Since the property is owned by a functionally inactive nonprofit trust, the profits from any sale – after Scioli Turco recoups its costs and any liens are paid off – would be distributed at the discretion of the state Attorney General’s office. In similar cases the Attorney General’s office has given profits to other organizations that serve the same community.

Among those concerned with the building’s future, there is a shared conceptual hope that it will continue to serve a community purpose and be a space of cultural expression.

“It’s such an iconic building with a very clear history of its use and purpose,” said John Chin, executive director of Philadelphia Chinatown Development Corporation (PCDC). “There was a very, very strong community purpose for that building. In tribute and honor to the community work within that building I think one of the visions would be a wonderful educational museum that pays tribute to what that building did for Chinatown.”

The cultural center was the life’s work of T.T. Chang, a powerful force of Chinatown’s past. He helped open the Chinatown YMCA on the second floor of the building at 125 N. 10th Street in 1955. He bought the building in 1966, and subsequently established it as the Chinatown Cultural Center, which became a vibrant community hub. In 1971 Chang had the Taiwanese-made façade elements applied to the 1830s building – an installation of Chinese cultural pride that predates the Friendship Gate by 13 years.

The building is still owned by a nonprofit trust that lists Mr. Chang’s widow Victoria as the sole officer. The nonprofit has been inactive over the last decade. According to court testimony, the elderly Mrs. Chang is infirm and her son Wan, who lives in California, has power of attorney over her affairs. The family did not contest the conservatorship filing.

Councilman Mark Squilla met with stakeholders this spring, including PCDC and other organizations in Chinatown, and said there is broad agreement that the building needs attention and that its future use should have be community oriented. “We want to preserve it. We want to make sure the building is safe and keep a cultural or community operation as a use, whoever gets control of it,” he said in a brief interview last month.

Preservation advocates are cautiously optimistic, hoping the forthcoming repairs are faithful to the building and that a future owner will bring it stability and a new public purpose.

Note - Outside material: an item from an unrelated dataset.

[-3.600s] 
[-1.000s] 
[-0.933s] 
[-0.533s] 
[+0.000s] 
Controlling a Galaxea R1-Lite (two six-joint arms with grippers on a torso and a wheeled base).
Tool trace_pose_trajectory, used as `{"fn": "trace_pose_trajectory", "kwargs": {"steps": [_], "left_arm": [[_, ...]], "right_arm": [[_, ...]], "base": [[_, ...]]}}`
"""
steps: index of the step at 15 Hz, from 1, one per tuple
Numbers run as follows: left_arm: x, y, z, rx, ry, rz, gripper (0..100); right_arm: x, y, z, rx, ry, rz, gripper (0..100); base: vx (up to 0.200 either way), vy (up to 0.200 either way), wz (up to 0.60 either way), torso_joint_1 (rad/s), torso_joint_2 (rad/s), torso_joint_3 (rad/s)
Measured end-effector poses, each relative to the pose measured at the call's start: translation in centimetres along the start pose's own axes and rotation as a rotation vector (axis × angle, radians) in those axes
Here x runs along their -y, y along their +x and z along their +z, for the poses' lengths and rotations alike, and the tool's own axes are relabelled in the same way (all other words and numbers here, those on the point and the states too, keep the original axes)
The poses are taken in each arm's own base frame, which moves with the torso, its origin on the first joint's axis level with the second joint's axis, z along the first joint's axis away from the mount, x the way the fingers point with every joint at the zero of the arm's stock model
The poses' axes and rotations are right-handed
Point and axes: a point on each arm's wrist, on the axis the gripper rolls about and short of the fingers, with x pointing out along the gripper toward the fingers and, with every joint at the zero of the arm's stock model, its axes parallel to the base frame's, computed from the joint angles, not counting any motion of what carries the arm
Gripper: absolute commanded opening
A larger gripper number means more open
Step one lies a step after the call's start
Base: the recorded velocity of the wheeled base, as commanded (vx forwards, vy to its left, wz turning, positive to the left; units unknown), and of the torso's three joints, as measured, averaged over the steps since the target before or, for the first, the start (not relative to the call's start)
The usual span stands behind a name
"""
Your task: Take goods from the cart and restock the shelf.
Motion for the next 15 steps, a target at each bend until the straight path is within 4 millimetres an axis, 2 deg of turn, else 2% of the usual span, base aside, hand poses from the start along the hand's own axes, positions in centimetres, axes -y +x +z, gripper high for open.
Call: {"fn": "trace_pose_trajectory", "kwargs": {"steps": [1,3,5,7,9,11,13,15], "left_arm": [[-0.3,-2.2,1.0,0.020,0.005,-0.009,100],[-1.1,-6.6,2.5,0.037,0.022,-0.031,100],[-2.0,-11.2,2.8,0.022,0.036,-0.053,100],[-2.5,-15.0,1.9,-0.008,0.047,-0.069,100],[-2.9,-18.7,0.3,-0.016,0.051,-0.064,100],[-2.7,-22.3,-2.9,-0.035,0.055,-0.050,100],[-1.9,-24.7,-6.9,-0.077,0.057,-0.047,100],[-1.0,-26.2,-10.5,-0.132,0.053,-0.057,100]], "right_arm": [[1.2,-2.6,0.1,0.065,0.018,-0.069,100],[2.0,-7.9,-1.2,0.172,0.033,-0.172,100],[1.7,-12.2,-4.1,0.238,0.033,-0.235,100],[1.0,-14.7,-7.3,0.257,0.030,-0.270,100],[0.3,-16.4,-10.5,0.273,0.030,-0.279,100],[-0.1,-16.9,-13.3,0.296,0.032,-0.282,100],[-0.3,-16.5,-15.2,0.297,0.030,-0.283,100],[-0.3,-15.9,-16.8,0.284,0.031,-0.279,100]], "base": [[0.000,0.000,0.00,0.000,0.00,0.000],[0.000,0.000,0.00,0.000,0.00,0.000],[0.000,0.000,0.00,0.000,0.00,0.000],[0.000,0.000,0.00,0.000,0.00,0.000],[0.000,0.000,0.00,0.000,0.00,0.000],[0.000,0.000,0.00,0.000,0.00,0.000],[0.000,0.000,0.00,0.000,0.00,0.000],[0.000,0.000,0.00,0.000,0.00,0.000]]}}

“We’d love to see the building brought back to productive use,” said Patrick Grossi, advocacy director for the Preservation Alliance for Greater Philadelphia, which advanced the building’s nomination to the Philadelphia Register of Historic Places. Grossi suggested that a joint venture between a commercial use that generates income to maintain the building and some sort of community-oriented nonprofit use could strike the right balance.